Today was my first physical therapy appointment. I forgot to take photos so you’re stuck with diagrams of the exercises! Let’s blame it on the meds.
Many people have asked if I plan to just rehab it myself since I am a physical therapist and I normally do treat this type of injury. Sometimes it’s a good idea to treat yourself and sometimes it’s not. It’s true that I usually do rehab my own injuries when I’ve got a muscle strain, a little tendinopathy, or when my shoulders feel a little unstable and cranky. It’s also true that I can figure out what exercises are appropriate at which stage of my recovery. But I can’t do low grade joint mobilizations on myself to help reduce pain and muscle guarding (when muscles reflexively tighten around an injured joint to protect the joint). And I’m not in a position to be able to see and measure the joint angle. My proprioception and joint position sense are TOTALLY thrown off by the injury and reconstruction. So I need another set of expert eyes to tell me where I am. And simply based on the severity of this injury, reconstruction, and rehab I need someone to walk through this with me. Even teachers need teachers. PTs sometimes need a PT.

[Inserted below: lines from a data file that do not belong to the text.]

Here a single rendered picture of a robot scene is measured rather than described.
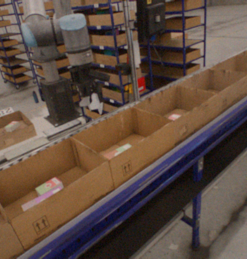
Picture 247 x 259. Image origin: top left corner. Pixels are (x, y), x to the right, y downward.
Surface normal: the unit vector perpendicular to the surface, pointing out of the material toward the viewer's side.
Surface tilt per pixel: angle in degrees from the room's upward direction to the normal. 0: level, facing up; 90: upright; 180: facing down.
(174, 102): 90
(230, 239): 0
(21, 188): 89
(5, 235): 90
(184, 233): 0
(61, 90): 90
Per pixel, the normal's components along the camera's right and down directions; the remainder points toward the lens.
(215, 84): -0.74, 0.40
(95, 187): 0.66, 0.29

There is thinking out there that all PT is the same and it doesn’t matter who you see. That PT is PT and all PTs are interchangeable. That couldn’t be further from the truth. As in all professions, you need to choose your PT wisely and if you start with someone that doesn’t work for you, find someone that does. So today I went back to Mt Lookout Chiropractic & Sports Injury Center, where I worked for about five and a half years before I started my current practice, to see my former coworker, Dave. He’s an excellent, experienced PT and knows me well so I feel comfortable having him help guide me through this recovery. This is where I’d normally throw his photo in, but he’s not one for photos, or social media for that matter!
Before PT today I was feeling very discouraged. I was feeling kind of stuck, like nothing was getting better or changing. I’m still needing all the meds for pain management, although I’m only taking the muscle relaxer at night rather than 3 times a day now and I did stop taking ibuprofen. And I still can barely tolerate being out of the sling. I’m still sleeping in a recliner because it hurts to lie flat for too long. I stilñ use the cold therapy unit pretty much nonstop. And of course I’ve noticed my muscles of my right arm starting to atrophy (shrink) from disuse. My biceps looks particularly sad and floppy. As I tell my patients, everyone wants to get better yesterday.

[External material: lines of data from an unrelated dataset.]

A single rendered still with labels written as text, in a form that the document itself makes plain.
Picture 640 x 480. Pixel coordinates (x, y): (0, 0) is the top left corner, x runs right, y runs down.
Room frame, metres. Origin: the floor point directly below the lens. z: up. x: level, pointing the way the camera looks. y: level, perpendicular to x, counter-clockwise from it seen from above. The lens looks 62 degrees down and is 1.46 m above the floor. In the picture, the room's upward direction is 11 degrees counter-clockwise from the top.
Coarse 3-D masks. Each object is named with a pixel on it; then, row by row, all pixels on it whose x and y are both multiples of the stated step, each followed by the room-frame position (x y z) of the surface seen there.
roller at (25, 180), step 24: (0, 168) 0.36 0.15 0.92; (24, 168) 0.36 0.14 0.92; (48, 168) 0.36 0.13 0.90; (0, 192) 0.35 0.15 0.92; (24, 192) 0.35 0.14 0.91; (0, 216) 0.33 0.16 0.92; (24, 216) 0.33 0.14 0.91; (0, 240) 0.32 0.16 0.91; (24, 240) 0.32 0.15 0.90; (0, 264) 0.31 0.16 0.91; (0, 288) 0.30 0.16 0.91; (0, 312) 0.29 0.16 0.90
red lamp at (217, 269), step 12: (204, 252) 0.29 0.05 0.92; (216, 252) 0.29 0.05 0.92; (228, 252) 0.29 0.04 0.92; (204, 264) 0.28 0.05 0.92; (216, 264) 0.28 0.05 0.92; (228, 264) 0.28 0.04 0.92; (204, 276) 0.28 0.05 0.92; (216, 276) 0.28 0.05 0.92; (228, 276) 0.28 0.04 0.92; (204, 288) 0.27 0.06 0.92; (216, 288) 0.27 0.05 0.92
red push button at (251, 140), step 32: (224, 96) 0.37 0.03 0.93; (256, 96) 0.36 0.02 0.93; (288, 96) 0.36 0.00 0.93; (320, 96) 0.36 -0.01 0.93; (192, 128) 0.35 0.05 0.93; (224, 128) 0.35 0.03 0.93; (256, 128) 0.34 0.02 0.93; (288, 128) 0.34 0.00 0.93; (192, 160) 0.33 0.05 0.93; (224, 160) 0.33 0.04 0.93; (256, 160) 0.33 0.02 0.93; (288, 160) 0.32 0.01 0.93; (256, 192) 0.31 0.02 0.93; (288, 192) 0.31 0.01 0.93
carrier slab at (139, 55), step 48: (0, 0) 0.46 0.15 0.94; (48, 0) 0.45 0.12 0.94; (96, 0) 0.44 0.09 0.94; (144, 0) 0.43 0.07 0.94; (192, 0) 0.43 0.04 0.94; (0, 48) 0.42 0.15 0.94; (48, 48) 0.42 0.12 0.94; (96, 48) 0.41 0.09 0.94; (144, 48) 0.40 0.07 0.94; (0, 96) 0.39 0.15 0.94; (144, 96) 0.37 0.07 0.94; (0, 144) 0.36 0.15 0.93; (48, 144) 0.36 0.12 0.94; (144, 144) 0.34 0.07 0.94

At PT with Dave’s help I was able to start getting it moving. We got it to about 80 degrees of flexion (the goal at this point is 120) and got it to externally rotate a little bit. Even just doing that little bit made me feel like this isn’t forever. I know my shoulder will never be the same as it was. I don’t want it to be like it was, clearly it was too unstable! But my shoulder will be “normal” in a few months, whatever its new normal winds up being.

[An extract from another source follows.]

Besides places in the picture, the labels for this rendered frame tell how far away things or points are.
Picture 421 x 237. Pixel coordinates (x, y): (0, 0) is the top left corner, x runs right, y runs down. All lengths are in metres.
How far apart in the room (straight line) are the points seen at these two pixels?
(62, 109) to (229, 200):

I’ll be working on some exercises a few times a day: shoulder shrugs and shoulder blade squeezes, elbow range of motion, table slides for shoulder flexion, using a cane for external rotation, and some pendulums using a therapy ball for support. It’s going to be hard but it gives me something to work toward. I’ll see Dave once a week for the work he can do with it that I can’t and to make sure everything is on track. As we get it moving some of the pain should start to ease too!